Hanım da yok dedi ama Fatma,
--- Dede bende seninle gelebilir miyim ? dedi
- Annen izin verirse gel
- Veyahutta şöyle yapalım,
- Hep beraber gidelim, babanı da alıp gelelim,
- Hemde sizi Tokat’ta biraz gezdireyim diyince,
Herkes razı oldu ve dördümüz benim arabamla gittik, Vasfi beyi de aldık çarşıya doğru giderken Vasfi beye dönerek
- Araba kiralama işini unut
- parça gelinceye kadar misafirim olunuz,
- Yok illaki gideceğim diyorsan da benim arabamla gidin, nereye gidecekseniz.
Vasfi bey
--- Biz kızımız Fatmayı doktorlarının tavsiyesi üzerine,
--- Şehir ortamından uzaklaştırıp, temiz hava ve sakin ortamda vakit geçirmesi için Karadeniz yaylalarına niyetle çıkmıştık dedi.
Bende tamam o zaman
- Sakin ortam temiz hava hemde Karadeniz bölgesindeyiz
-İstediğiniz kadar kalabilir ve gezebilirsiniz akşam eve geri gelmek şartıyla dedim
Vasfi bey
--- Nasıl yani
- Nasılı yok bizim misafirimizsiniz,
- iHatta misafirde değil İsmet abini ziyarete geldin say.
Fatma heyecanla
--- Baba nolur kalalım, dedi
Vasfi beyle Feride hanım birbirlerine baktılar
Fatma,
--- Anne n’olur kalalım dedi
Ve ilk onayı Feride hanımdan aldı
Vasfi beyde teklifi kabul edince tamam dedim ve çarşıda arabayı park ederek biraz dolaştık,
Bir tuhafiyecinin önünde küçük küçük çiçekli, baharı andıran bandik dediğimiz şalvarları görünce Fatma’nın elinden tutarak içeri girdim ve
---- Torunuma göre bandik sordum
Cıvıl cıvıl bir bandik seçtik Fatma’nın gözleri de bahar çiçekleri gibi cıvıl cıvıl ışıladı sevinçten.

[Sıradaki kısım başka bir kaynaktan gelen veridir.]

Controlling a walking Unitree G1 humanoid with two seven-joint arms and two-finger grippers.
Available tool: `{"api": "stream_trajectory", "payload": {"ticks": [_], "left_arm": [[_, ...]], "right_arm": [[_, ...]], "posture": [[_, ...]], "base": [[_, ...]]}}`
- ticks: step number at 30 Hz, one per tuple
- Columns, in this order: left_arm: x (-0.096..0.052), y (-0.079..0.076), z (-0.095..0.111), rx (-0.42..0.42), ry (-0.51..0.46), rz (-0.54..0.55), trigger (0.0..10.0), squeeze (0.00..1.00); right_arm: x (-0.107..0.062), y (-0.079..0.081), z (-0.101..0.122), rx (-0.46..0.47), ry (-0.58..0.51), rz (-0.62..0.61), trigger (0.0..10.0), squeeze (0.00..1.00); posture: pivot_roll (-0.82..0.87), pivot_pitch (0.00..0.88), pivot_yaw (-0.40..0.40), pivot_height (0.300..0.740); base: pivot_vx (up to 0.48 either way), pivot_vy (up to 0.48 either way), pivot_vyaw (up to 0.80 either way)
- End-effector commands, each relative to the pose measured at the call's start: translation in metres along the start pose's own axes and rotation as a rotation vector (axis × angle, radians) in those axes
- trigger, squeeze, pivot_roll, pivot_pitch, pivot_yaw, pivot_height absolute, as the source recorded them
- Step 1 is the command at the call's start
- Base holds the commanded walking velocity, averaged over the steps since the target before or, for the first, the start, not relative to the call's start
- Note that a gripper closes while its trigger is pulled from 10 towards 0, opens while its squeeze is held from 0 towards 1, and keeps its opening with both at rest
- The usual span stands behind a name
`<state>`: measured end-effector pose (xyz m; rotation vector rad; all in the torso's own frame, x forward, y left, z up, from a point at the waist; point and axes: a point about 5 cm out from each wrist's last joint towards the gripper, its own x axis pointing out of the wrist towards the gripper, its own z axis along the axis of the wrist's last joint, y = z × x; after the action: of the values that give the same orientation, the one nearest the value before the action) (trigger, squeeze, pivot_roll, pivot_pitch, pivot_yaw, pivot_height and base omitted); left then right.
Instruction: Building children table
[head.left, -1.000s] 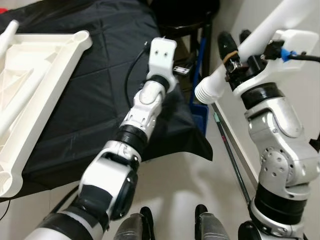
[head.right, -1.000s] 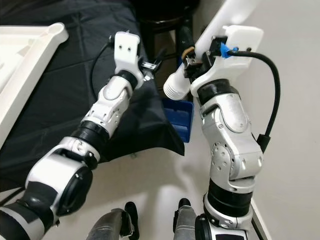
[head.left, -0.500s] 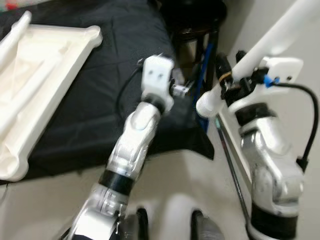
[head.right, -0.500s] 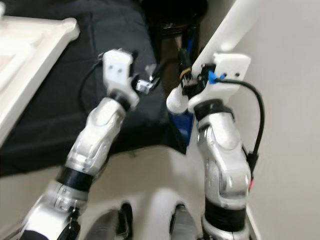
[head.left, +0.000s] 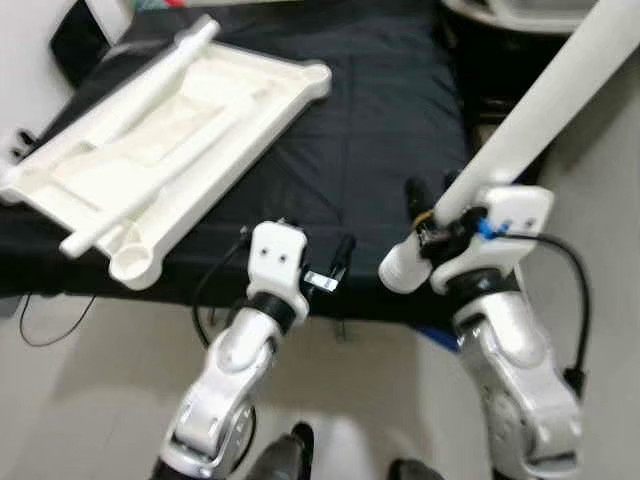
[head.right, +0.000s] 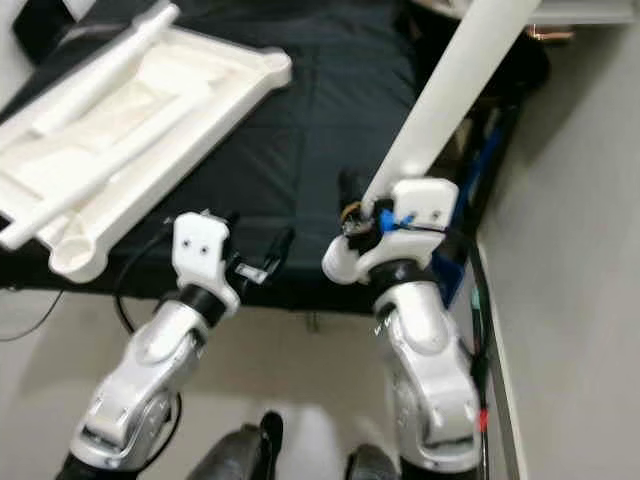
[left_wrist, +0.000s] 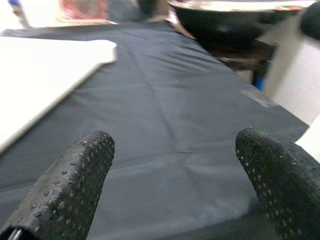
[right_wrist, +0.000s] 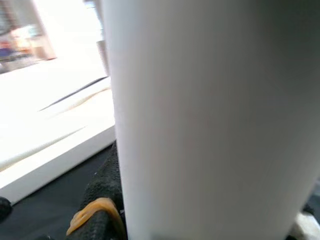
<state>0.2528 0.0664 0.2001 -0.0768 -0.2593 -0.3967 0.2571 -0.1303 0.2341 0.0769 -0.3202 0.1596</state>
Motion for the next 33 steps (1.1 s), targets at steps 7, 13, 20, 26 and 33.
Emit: {"api": "stream_trajectory", "payload": {"ticks": [7, 13, 20, 26, 33], "left_arm": [[-0.035, 0.0, -0.021, 0.174, 0.144, -0.01, 10.0, 0.0], [-0.037, 0.003, -0.019, 0.138, 0.159, 0.013, 10.0, 0.0], [-0.035, -0.001, -0.015, 0.123, 0.16, 0.011, 10.0, 0.0], [-0.032, 0.001, -0.014, 0.111, 0.163, 0.034, 10.0, 0.0], [-0.031, -0.004, -0.013, 0.097, 0.163, 0.02, 10.0, 0.0]], "right_arm": [[-0.025, -0.002, -0.017, -0.032, 0.066, -0.046, 10.0, 0.0], [-0.032, 0.002, -0.023, -0.02, 0.106, -0.071, 10.0, 0.0], [-0.017, 0.001, -0.016, -0.038, 0.048, -0.05, 10.0, 0.0], [-0.013, -0.003, -0.009, -0.061, 0.011, -0.057, 10.0, 0.0], [-0.011, -0.002, -0.008, -0.081, 0.01, -0.072, 10.0, 0.0]], "posture": [[0.06, 0.109, 0.043, 0.74], [0.05, 0.109, 0.045, 0.74], [0.05, 0.112, 0.042, 0.74], [0.05, 0.112, 0.038, 0.74], [0.05, 0.117, 0.041, 0.74]], "base": [[0.0, 0.0, 0.79], [0.0, 0.0, 0.31], [0.0, 0.0, 0.0], [0.0, 0.0, 0.09], [0.0, 0.0, 0.8]]}}
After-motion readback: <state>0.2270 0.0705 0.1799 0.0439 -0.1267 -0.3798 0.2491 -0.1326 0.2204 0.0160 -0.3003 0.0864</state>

Bir ayakkabıcıdan da yeşil renkli üzerinde çiçek desenli bir çift naylon ayakkabı aldık,
Daha sonra,
Dokuz yüz adımda dokuz yüz eserin bulunduğu Tokat’ın Sulusokağını Taş hanımı Yağbasan Medresesini, Deveciler Hanımı Mevlevihanesini ve tarihi camilerini gezdik.
Akşama doğru yorulmuş vaziyette köyümüze evimize geldik
Ama Fatma’nın sevincini gördükçe bizde sevindik.
Eve geldik Fatma bandiğini ve naylon ayakkabısını giyerek güzel mini minnacık köylü kızı oluverdi,
Hemen babasının elinden tutarak doğru öksüz kuzsuna götürdü.
...
Fatma sayesinde bir haftanın nasıl geçtiğini anlayamadık
Bir haftanın sonunda ayrılık vakti geldi çattı
...
Sonbahar rüzgârları esmeye başladı yapraklar birer birer dalından düşüyor,
Bazı yapraklar henüz sararmadan, daha yeşil yeşil düştükçe hep Fatmayı hatırladım
ve için için gözyaşı döktüm bir zaman.
Çünkü ayrıldıktan üç ay sonra Fatma’nın Melek olduğu haberini aldık,
Ve
Öksüz kuzumuz birdaha öksüz kalmıştı.